YOUR ASSIGNMENT:
Wherever the string "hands" appears in a line of the listing below, report that line.

DATA FOR THE TASK below:

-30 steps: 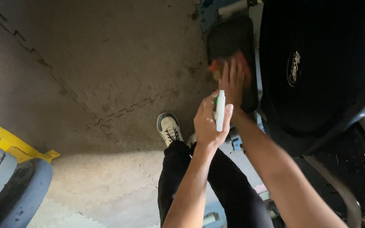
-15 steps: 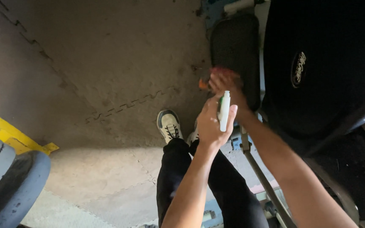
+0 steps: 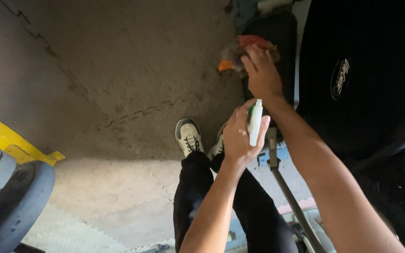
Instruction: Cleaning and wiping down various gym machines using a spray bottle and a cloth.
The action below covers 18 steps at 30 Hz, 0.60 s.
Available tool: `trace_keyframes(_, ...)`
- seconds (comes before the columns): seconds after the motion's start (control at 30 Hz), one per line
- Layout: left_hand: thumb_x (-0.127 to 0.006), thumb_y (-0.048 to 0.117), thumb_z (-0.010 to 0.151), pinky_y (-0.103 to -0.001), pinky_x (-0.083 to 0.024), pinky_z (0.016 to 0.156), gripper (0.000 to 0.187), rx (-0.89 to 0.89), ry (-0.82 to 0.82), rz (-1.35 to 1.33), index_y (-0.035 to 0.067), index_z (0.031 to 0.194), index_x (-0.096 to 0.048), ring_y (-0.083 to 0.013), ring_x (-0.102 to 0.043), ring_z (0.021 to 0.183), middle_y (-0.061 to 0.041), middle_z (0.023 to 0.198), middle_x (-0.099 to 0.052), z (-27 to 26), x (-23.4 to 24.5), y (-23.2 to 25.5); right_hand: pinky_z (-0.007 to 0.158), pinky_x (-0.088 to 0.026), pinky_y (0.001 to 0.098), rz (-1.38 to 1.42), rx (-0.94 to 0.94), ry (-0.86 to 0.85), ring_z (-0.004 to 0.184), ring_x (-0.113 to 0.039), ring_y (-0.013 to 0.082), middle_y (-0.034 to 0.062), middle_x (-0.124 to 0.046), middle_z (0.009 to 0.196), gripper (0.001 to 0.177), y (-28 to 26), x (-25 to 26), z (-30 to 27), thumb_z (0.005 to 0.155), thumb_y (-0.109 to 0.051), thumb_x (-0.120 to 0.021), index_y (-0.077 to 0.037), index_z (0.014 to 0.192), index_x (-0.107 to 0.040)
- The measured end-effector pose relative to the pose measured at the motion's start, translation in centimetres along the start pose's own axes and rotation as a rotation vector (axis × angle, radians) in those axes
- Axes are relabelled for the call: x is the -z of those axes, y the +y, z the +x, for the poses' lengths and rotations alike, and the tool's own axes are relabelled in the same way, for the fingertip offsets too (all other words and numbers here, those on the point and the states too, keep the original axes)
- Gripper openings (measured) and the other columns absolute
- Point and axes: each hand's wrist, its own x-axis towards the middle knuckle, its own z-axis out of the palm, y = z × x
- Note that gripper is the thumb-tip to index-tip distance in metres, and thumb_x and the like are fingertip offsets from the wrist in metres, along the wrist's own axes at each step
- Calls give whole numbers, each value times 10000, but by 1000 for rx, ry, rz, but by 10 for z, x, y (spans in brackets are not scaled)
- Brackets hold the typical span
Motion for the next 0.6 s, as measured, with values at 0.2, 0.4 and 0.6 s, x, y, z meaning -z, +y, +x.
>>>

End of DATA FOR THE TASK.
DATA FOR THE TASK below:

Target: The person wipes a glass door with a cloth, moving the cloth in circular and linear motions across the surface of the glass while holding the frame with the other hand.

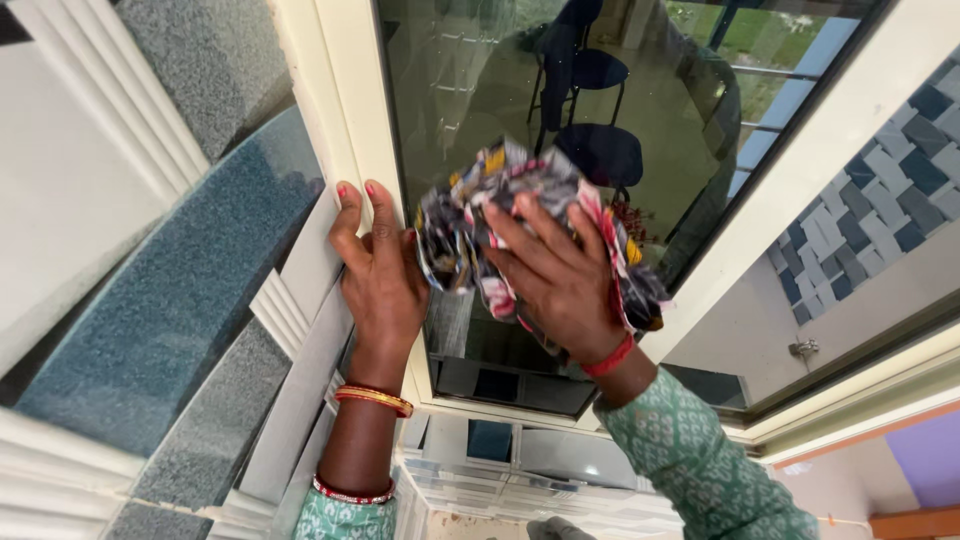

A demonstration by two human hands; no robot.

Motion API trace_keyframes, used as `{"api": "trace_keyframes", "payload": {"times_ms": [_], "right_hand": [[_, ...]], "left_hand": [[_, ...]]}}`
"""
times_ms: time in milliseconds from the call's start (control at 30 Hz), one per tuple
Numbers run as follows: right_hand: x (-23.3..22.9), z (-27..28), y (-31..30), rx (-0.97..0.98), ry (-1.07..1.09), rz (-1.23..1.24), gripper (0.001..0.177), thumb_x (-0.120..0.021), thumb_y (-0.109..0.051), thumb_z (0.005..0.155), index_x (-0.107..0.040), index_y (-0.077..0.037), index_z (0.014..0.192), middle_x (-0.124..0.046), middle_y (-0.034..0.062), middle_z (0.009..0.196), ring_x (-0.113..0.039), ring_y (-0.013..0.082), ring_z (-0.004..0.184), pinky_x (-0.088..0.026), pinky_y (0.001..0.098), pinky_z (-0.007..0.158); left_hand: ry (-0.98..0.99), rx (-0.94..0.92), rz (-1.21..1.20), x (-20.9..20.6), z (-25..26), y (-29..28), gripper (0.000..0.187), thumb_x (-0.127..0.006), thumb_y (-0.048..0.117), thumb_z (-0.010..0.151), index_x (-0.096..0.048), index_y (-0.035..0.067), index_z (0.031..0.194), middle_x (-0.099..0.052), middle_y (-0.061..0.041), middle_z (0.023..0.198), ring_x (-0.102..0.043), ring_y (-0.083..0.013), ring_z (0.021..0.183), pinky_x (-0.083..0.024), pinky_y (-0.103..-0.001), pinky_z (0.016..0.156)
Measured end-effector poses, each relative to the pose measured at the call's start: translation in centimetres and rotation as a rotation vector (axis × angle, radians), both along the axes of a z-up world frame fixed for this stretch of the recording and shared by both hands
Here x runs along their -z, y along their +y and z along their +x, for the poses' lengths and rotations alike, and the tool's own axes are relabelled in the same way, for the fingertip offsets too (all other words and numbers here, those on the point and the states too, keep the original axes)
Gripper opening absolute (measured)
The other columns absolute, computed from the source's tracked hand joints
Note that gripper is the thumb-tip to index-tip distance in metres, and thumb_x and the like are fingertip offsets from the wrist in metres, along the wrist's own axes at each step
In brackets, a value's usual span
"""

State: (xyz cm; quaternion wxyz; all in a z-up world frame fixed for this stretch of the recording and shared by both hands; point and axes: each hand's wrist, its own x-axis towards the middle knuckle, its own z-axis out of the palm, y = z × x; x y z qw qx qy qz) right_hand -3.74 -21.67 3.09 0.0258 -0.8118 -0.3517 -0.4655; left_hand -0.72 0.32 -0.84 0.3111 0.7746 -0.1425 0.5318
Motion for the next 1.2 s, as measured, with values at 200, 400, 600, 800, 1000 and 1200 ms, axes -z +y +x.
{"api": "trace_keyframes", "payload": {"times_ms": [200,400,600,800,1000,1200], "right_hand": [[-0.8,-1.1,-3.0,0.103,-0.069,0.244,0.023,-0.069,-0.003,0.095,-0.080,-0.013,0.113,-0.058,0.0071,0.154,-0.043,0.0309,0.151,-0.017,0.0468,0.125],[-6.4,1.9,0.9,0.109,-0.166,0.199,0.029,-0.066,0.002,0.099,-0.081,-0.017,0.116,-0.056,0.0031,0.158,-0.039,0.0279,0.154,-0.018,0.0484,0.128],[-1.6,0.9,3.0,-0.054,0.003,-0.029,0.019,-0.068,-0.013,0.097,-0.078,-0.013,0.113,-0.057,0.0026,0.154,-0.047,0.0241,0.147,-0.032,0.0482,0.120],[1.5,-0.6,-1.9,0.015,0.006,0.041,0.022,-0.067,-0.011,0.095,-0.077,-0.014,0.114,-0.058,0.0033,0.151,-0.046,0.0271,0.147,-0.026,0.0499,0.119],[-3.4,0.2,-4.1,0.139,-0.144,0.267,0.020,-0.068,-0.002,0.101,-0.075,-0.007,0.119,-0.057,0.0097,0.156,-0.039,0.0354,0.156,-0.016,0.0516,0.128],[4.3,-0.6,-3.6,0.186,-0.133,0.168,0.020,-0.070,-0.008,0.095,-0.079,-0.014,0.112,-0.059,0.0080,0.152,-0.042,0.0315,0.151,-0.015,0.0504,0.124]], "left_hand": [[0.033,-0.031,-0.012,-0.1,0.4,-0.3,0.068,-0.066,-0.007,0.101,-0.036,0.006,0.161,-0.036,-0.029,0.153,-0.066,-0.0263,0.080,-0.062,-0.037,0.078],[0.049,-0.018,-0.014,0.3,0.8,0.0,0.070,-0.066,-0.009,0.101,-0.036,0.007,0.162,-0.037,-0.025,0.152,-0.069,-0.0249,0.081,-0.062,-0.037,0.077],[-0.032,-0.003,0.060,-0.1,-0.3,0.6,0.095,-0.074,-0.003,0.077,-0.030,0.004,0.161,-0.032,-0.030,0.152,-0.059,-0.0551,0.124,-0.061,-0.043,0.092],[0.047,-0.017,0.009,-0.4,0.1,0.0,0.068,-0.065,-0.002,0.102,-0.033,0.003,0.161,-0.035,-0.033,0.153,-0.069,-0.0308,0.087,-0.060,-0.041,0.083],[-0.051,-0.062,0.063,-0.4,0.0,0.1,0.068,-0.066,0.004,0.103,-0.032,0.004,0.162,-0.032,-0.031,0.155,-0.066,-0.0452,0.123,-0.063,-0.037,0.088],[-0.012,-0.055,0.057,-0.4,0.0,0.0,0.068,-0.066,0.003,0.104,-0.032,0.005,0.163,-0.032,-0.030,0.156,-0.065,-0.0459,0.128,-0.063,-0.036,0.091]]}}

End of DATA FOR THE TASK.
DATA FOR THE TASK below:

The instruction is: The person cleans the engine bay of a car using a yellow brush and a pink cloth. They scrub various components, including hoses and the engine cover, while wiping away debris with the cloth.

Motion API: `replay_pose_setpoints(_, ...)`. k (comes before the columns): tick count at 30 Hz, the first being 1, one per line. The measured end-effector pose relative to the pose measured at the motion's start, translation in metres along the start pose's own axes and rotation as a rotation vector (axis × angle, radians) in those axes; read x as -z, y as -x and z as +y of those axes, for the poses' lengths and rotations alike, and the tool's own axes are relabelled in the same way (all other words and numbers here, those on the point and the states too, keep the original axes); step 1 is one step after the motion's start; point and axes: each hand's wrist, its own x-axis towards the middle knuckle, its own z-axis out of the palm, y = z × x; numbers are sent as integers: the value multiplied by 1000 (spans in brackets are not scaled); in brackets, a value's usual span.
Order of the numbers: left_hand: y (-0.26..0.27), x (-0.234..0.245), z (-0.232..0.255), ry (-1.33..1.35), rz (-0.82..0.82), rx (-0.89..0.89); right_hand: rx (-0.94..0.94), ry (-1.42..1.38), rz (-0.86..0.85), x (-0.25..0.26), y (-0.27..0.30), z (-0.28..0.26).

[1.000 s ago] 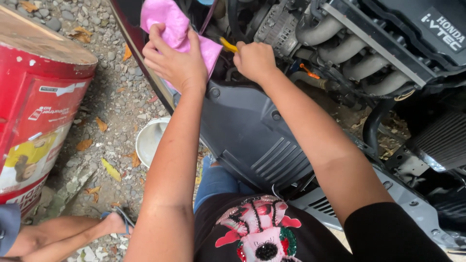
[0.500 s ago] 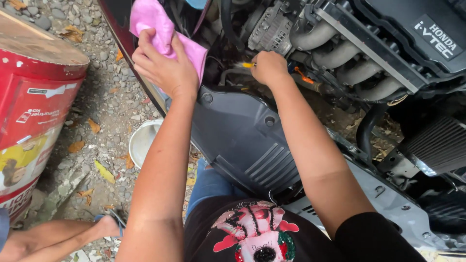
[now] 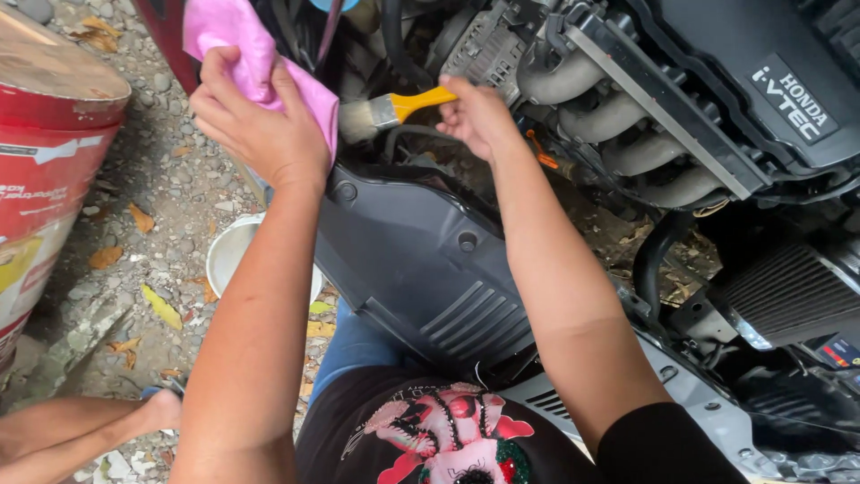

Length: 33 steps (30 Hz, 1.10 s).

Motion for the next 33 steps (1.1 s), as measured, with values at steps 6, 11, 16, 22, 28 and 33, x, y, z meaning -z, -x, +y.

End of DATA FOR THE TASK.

EXPECTED ANSWER:
A demonstration by two human hands; no robot.
Measured end-effector poses, each relative to the pose measured at the call's start: translation in centimetres and rotation as a rotation vector (axis × angle, radians), both along the axes of a z-up world frame fixed for this stretch of the recording and shared by both hands
State: (xyz cm; quaternion wxyz; all in a z-up world frame fixed for this stretch of the recording and shared by both hands; point and axes: each hand's wrist, its own x-axis towards the middle knuckle, its own z-axis out of the palm, y = z × x; x y z qw qx qy qz) right_hand -3.74 -21.67 3.09 0.0258 -0.8118 -0.3517 -0.4655; left_hand -0.72 0.32 -0.84 0.3111 0.7746 -0.1425 0.5318

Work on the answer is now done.